* WHAT THE TASK REQUIRES: Your task is to filter the data below down to the lines holding "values".

* GIVEN DATA:
################

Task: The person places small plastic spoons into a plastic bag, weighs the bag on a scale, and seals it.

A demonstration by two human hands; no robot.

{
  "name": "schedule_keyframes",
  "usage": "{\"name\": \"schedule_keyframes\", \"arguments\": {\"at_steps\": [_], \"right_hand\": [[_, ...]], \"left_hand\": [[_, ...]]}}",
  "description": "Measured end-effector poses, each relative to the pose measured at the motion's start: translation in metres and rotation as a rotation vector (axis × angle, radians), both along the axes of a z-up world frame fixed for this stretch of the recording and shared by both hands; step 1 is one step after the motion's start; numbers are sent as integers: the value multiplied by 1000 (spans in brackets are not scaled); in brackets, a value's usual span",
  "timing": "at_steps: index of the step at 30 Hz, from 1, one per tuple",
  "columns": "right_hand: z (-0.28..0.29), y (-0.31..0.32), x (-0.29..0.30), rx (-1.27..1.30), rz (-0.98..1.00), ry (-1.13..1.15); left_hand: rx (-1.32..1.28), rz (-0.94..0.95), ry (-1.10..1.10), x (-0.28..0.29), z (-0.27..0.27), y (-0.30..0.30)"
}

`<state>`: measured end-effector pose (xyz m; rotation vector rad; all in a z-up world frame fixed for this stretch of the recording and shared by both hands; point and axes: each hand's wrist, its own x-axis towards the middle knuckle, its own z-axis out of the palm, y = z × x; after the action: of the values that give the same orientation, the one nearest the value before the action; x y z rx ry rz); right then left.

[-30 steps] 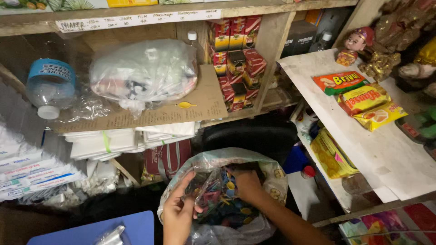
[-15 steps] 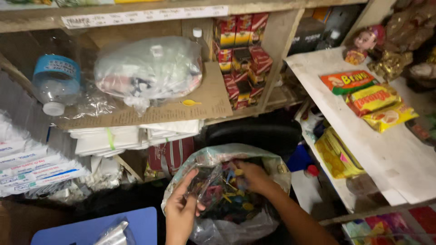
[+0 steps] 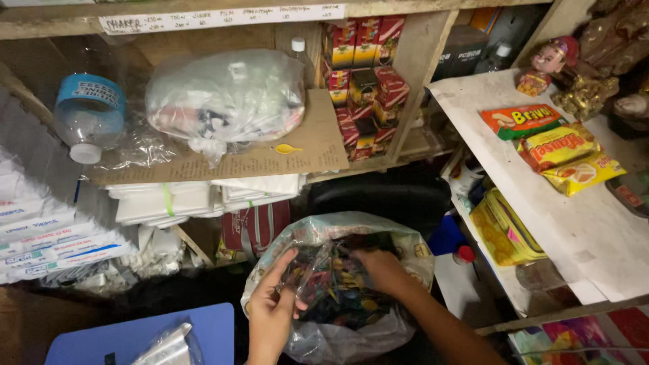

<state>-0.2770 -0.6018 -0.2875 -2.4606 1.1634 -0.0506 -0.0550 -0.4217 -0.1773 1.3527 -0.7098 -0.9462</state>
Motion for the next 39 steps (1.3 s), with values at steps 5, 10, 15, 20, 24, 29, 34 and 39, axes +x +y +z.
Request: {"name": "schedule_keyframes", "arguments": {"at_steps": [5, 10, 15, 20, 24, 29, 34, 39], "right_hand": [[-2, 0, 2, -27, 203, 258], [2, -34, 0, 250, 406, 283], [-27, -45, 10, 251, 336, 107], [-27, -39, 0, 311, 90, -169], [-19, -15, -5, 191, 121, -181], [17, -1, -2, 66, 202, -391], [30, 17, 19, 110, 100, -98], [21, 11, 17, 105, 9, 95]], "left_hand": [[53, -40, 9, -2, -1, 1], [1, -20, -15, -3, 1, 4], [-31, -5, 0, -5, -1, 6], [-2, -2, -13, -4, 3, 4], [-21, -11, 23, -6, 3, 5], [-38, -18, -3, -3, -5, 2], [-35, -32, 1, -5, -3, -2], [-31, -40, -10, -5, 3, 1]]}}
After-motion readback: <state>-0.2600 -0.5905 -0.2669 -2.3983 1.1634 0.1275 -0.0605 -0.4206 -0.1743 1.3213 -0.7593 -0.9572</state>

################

* SOLVED PROBLEM:
`<state>`: measured end-effector pose (xyz m; rotation vector rad; all in a z-up world frame fixed for this stretch of the recording and shared by both hands; point and axes: each hand's wrist, its own x-axis towards the middle knuckle, its own z-axis out of the palm, y = z × x; after the action: of the values that give the same orientation, the one nearest the value before the action; x y z rx ry rz); right then left.
Motion for the next 39 steps (1.3 s), with values at steps 5, 10, 15, 20, 24, 29, 34 and 39, axes +x +y +z.

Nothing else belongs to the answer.